Considering that three of my last six GOTYs have been Final Fantasy games, regular readers may be surprised to find that I haven’t chosen FFXV as my 2016 winner. Although I love what I’ve played so far, I simply haven’t seen enough of it yet to be able to legitimately name it as the best game of the year. Therefore, I’ve decided to choose the fantastic Overwatch: Origins Edition instead.
Not only is Overwatch one of my most played games this year, but it is also almost certainly my most played online multiplayer game of all time. Historically, I’ve always been more of a fan of single player games, but there’s something about Blizzard’s FPS that keep me coming back. Maybe it’s the cast of colourful characters; or the stylised cartoony visuals; or the tightly balanced gameplay (well, apart from Genji, that overpowered ninja idiot); or maybe it’s all of the above.
Like Bloodborne – my GOTY of 2015 – Overwatch wasn’t really on my radar until it actually released, and its glowing reviews caught my attention. Looking back, it was a little risky to buy it, considering my usual aversion for online multiplayer games, but having enjoyed other recent Blizzard games like Diablo III: Reaper of Souls and Hearthstone: Heroes of Warcraft, I felt I was in good hands.
I entered my first match with some trepidation; mainly because it meant I had to choose who to play as out of the then 21-character roster. I eventually landed on Tracer, who seemed like the most obvious choice, as she appears on the game’s cover. It didn’t take long for me to realise that Overwatch isn’t your typical FPS, with a flow of movement I’d never seen in an online multiplayer game before; it’s still impressive to me that the framerate can keep up with Tracer’s Blink ability!

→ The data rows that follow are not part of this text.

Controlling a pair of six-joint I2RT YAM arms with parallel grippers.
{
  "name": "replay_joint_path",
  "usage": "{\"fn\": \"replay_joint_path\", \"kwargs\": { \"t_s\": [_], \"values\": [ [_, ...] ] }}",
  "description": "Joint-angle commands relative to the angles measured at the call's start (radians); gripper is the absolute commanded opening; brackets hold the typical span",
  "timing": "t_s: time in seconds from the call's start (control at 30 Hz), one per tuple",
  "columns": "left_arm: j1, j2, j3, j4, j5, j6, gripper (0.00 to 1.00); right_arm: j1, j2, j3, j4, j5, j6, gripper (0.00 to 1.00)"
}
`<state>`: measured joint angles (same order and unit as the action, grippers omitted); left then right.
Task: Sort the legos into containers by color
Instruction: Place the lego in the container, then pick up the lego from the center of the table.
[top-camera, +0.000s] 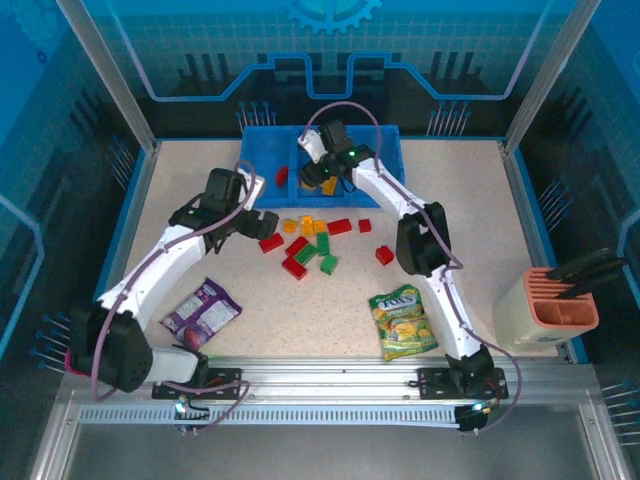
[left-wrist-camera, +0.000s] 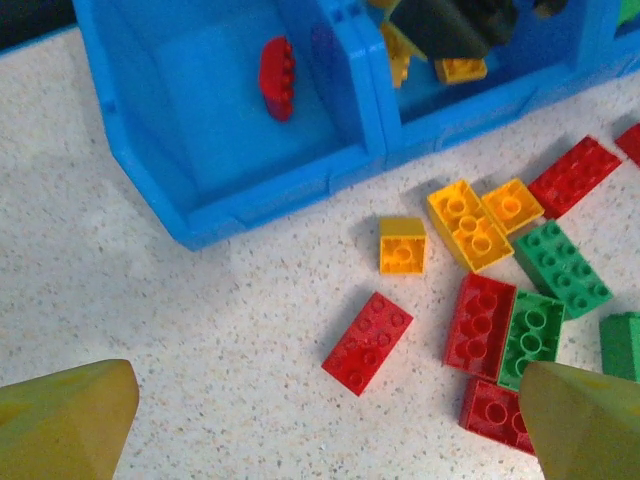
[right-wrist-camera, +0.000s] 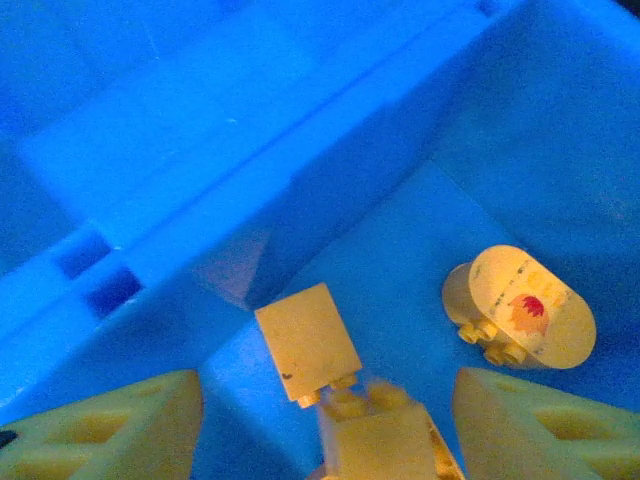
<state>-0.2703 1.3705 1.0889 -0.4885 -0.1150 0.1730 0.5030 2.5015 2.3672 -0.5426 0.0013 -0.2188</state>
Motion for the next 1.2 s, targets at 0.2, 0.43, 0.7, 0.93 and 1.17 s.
{"fn": "replay_joint_path", "kwargs": {
  "t_s": [0.2, 0.43, 0.7, 0.93, 1.17],
  "values": [
    [0.001, 0.237, 0.030, -0.022, -0.074, 0.196, 0.93, -0.003, -0.271, -0.196, 0.101, -0.090, -0.039, 0.66],
    [0.000, 0.351, 0.096, -0.048, -0.021, 0.301, 0.93, -0.030, -0.418, -0.404, 0.183, -0.110, -0.003, 0.66],
    [-0.003, 0.452, 0.147, -0.064, 0.009, 0.352, 0.91, -0.084, -0.500, -0.562, 0.249, -0.117, 0.059, 0.67],
    [-0.010, 0.524, 0.171, -0.075, -0.012, 0.396, 0.88, -0.128, -0.519, -0.598, 0.242, -0.078, 0.080, 0.67],
    [-0.012, 0.586, 0.200, -0.101, 0.000, 0.415, 0.83, -0.154, -0.524, -0.618, 0.250, -0.078, 0.104, 0.67]
  ]
}}
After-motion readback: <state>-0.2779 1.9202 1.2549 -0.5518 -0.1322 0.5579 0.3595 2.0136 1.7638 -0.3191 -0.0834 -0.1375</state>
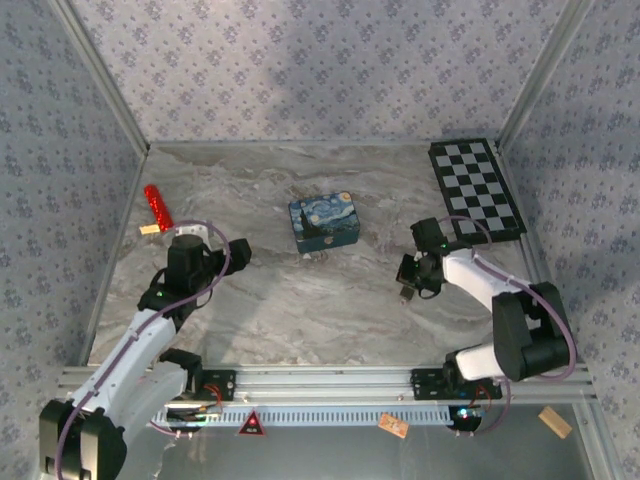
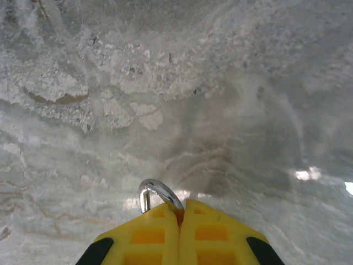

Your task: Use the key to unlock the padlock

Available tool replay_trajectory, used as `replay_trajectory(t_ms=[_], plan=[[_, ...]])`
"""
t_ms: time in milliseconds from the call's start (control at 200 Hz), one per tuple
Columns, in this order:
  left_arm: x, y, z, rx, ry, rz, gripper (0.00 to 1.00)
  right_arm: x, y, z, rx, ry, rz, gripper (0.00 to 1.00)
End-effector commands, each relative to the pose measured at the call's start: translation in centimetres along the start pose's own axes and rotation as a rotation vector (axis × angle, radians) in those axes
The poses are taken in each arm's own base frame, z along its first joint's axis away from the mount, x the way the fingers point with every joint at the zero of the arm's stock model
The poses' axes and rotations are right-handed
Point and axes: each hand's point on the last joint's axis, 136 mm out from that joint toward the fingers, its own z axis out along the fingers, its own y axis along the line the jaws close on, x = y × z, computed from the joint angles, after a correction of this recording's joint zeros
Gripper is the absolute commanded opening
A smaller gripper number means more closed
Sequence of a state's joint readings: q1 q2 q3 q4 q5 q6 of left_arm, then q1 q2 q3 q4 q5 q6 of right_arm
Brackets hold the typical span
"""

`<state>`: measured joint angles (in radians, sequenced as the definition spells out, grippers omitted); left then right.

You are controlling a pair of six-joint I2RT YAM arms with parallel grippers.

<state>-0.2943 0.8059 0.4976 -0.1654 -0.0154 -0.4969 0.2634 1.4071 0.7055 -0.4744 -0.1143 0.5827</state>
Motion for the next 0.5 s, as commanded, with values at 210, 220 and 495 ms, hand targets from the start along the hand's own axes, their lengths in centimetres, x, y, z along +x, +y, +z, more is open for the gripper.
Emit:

Even now, Tracer remains my favourite character, although I don’t play as her as much as I did in the early days, mainly because I discovered other heroes like the defensive Bastion, archer Hanzo, grenadier Junkrat, shotgunner Roadhog and assault rifle-wielding Soldier: 76; the latter of which is now my most played character, by quite some margin (to the extent that I’ve been known to get pretty angry if any of my teammates pick him before I can – I’m looking at you, Sam!).
It’s this rich diversity of playable characters which is what I really love about Overwatch, and what keeps me coming back time and again. If you’re having a tough time with a particular hero, all you have to do is switch to someone else and it feels like a completely different game. There are now 23 different characters, and I’ve still only played as half of them to any great extent.
Overwatch’s various modes also keep the game staying fresh; as well as standard 6v6 matches in Quick and Competitive Play, there is also 1v1 Duel, 3v3 Elimination and Mystery Heroes (which, as the name suggests, randomly selects a character for you – needless to say, I’m terrible at it). The game’s seasonal events are also a highlight, such as the football-themed Lúcioball over the summer, or the game’s first PvE mode in Junkenstein’s Revenge at Halloween.
Another extremely impressive thing about Overwatch is just how much lore Blizzard have packed into the game, considering that there is no story mode to speak of whatsoever. Instead, much of the narrative is presented through incidental dialogue between characters, or in the small details scattered throughout the game’s (currently) 14 maps. Then of course there are the animated shorts, which not only flesh out the game’s backstory, but are also brilliantly produced.
It’s turning into a bit of a cliché considering how often I say things like this, but if you told me at the start of the year that my favourite game of 2016 would be an online multiplayer title, I would have said you were crazy. However, thanks to its inventive design and incredible gameplay, I wouldn’t be surprised if Overwatch: Origins Edition remains one of my most played games well into 2017.